======== Entries provided

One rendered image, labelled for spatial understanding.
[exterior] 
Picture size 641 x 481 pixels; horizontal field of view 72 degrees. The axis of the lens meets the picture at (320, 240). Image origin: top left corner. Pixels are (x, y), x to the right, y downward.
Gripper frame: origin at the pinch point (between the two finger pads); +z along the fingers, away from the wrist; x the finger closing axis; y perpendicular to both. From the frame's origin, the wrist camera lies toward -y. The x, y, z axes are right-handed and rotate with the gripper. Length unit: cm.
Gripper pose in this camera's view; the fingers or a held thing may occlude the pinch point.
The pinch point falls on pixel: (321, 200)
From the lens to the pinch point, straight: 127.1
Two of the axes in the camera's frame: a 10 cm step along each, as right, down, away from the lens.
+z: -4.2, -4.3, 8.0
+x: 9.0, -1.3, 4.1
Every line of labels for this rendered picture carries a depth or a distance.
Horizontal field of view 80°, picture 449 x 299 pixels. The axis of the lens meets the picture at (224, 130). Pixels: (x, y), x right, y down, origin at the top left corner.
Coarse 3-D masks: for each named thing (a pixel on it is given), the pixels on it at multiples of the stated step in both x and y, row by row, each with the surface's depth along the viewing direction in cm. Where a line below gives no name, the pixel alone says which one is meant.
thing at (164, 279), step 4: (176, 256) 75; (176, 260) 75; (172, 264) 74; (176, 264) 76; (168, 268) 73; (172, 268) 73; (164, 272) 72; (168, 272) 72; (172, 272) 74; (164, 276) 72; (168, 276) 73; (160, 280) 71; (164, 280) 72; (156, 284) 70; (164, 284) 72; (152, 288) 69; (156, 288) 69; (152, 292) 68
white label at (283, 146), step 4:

================
======== Entries provided

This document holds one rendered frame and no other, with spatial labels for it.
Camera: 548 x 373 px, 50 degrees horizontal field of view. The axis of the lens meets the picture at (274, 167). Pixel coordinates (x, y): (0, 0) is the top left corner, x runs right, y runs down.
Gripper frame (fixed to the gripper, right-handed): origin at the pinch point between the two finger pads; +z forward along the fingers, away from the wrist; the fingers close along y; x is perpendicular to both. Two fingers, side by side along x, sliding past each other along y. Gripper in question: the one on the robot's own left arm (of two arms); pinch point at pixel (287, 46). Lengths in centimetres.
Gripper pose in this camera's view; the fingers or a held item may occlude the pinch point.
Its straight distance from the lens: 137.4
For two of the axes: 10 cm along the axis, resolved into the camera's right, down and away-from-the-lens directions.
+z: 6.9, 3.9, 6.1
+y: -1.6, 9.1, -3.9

================
======== Entries provided

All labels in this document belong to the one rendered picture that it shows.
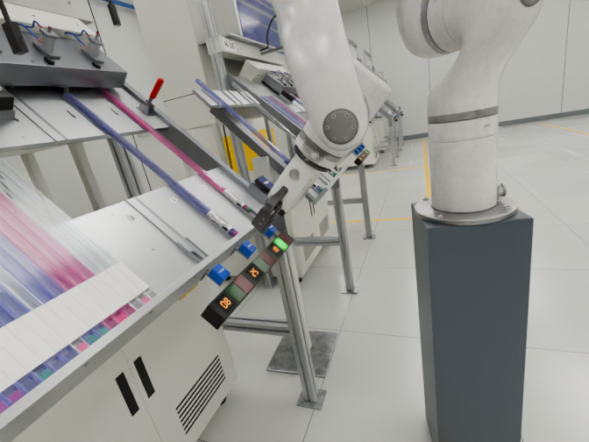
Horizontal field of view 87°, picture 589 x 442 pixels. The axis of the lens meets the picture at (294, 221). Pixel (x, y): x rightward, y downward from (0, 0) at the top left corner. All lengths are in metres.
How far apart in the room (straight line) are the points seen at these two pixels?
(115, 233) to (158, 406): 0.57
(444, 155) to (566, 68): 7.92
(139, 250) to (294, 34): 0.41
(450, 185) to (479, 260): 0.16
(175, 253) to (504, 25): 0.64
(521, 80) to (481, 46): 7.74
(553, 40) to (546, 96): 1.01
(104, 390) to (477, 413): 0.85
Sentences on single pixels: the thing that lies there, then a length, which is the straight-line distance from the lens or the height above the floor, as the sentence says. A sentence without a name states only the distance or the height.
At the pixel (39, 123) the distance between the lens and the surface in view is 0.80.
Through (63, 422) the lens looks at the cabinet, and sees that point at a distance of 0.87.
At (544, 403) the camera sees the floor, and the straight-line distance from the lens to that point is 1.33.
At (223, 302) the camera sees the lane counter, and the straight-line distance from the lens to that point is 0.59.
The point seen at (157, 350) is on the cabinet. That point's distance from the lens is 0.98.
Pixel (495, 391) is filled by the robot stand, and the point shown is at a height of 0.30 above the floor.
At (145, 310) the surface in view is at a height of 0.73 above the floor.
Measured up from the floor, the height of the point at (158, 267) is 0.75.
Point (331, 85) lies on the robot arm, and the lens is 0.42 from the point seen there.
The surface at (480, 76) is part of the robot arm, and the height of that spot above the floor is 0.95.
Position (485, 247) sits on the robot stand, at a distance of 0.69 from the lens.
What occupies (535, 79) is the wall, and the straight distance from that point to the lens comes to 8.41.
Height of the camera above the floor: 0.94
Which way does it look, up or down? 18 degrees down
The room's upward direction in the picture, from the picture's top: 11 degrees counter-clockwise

================

Exercise description -
All that is needed is the exact run of lines above from the line containing "One rendered image, labelled" through the line containing "white label at", both of them included.

Solved problem -
One rendered image, labelled for spatial understanding.
[exterior] 
Picture size 641 x 481 pixels; horizontal field of view 72 degrees. The axis of the lens meets the picture at (320, 240). Image origin: top left corner. Pixels are (x, y), x to the right, y downward.
Gripper frame: origin at the pinch point (between the two finger pads); +z along the fingers, away from the wrist; x the finger closing axis; y perpendicular to both. From the frame's origin, the wrist camera lies toward -y. The x, y, z axes are right-handed and rotate with the gripper. Length unit: cm.
Gripper pose in this camera's view; the fingers or a held thing may occlude the pinch point.
The pinch point falls on pixel: (321, 200)
From the lens to the pinch point, straight: 127.1
Two of the axes in the camera's frame: a 10 cm step along each, as right, down, away from the lens.
+z: -4.2, -4.3, 8.0
+x: 9.0, -1.3, 4.1
Every line of labels for this rendered picture carries a depth or a distance.
Horizontal field of view 80°, picture 449 x 299 pixels. The axis of the lens meets the picture at (224, 130). Pixels: (x, y), x right, y down, origin at the top left corner.
Coarse 3-D masks: for each named thing (a pixel on it is given), the pixels on it at multiples of the stated step in both x and y, row by row, each with the surface's depth along the viewing direction in cm. Where a line below gives no name, the pixel alone says which one is meant.
thing at (164, 279), step 4: (176, 256) 75; (176, 260) 75; (172, 264) 74; (176, 264) 76; (168, 268) 73; (172, 268) 73; (164, 272) 72; (168, 272) 72; (172, 272) 74; (164, 276) 72; (168, 276) 73; (160, 280) 71; (164, 280) 72; (156, 284) 70; (164, 284) 72; (152, 288) 69; (156, 288) 69; (152, 292) 68
white label at (283, 146), step 4:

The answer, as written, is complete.